Scores denounce Charlie Hebdo cartoons in Iraq capital
The satirical weekly the images to mark the start of the trial earlier this month of alleged accomplices to a massacre at its headquarters over five years ago.
Twelve people, including some of France's most celebrated cartoonists, were killed on January 7, 2015, when brothers Said and Cherif Kouachi went on a gun rampage at the paper's offices in Paris.
Images of the prophet are widely considered to be banned in Islam.
On Thursday, around 150 protesters including women and children gathered at the gates of the French embassy in east Baghdad to protest against the republication.
"We denounce the repeated insults from the French media against our prophet," read one banner, in Arabic.
Iraqi security forces carrying riot shields were deployed in large numbers at the embassy gates, but the protest lasted less than half an hour and remained peaceful.

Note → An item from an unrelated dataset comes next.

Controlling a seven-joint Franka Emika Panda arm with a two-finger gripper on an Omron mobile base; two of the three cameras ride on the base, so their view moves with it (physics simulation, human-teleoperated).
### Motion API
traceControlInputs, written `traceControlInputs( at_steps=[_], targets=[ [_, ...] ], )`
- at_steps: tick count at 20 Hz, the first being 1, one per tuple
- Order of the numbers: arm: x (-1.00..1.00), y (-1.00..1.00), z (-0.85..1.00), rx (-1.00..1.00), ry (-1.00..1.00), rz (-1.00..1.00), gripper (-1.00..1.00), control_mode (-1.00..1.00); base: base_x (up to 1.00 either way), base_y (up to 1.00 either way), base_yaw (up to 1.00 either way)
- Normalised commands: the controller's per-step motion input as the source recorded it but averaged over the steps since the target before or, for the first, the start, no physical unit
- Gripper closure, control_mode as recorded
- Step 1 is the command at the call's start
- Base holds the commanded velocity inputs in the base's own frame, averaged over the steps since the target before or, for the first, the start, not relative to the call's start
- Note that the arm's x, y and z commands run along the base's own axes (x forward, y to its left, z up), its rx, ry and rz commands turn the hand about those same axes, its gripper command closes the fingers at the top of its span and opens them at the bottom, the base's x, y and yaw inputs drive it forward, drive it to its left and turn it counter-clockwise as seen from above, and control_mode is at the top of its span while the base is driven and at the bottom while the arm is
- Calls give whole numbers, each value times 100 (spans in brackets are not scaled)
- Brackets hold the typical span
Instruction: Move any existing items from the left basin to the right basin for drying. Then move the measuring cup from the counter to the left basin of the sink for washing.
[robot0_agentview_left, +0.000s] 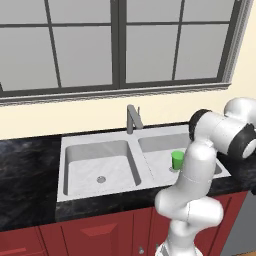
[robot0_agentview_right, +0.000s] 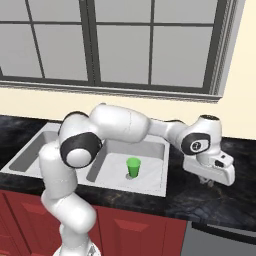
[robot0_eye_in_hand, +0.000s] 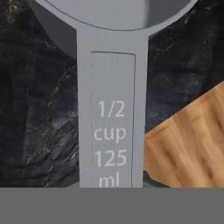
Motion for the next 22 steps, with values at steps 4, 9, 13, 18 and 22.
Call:
traceControlInputs(
  at_steps=[4, 9, 13, 18, 22],
  targets=[
    [-24, 77, 46, 0, 0, 20, 100, -100, 0, 0, 0],
    [-27, 63, 48, 0, 0, 25, 100, -100, 0, 0, 0],
    [-20, 71, 40, 0, 0, 30, 100, -100, 0, 0, 0],
    [-17, 83, 27, 0, 1, 36, 100, -100, 0, 0, 0],
    [-5, 80, 26, 0, 4, 38, 100, -100, 0, 0, 0]
  ],
)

But diplomatic missions in Iraq have faced a slew of armed attacks in recent weeks.
Late Monday, two Katyusha rockets were fired at the US embassy in the high-security Green Zone, on the opposite bank of the Tigris from the French embassy.
The embassy's C-RAM rocket defence system shot both down, security sources told AFP.
Hours later, an improvised explosive device targeted a British embassy vehicle returning from Baghdad airport.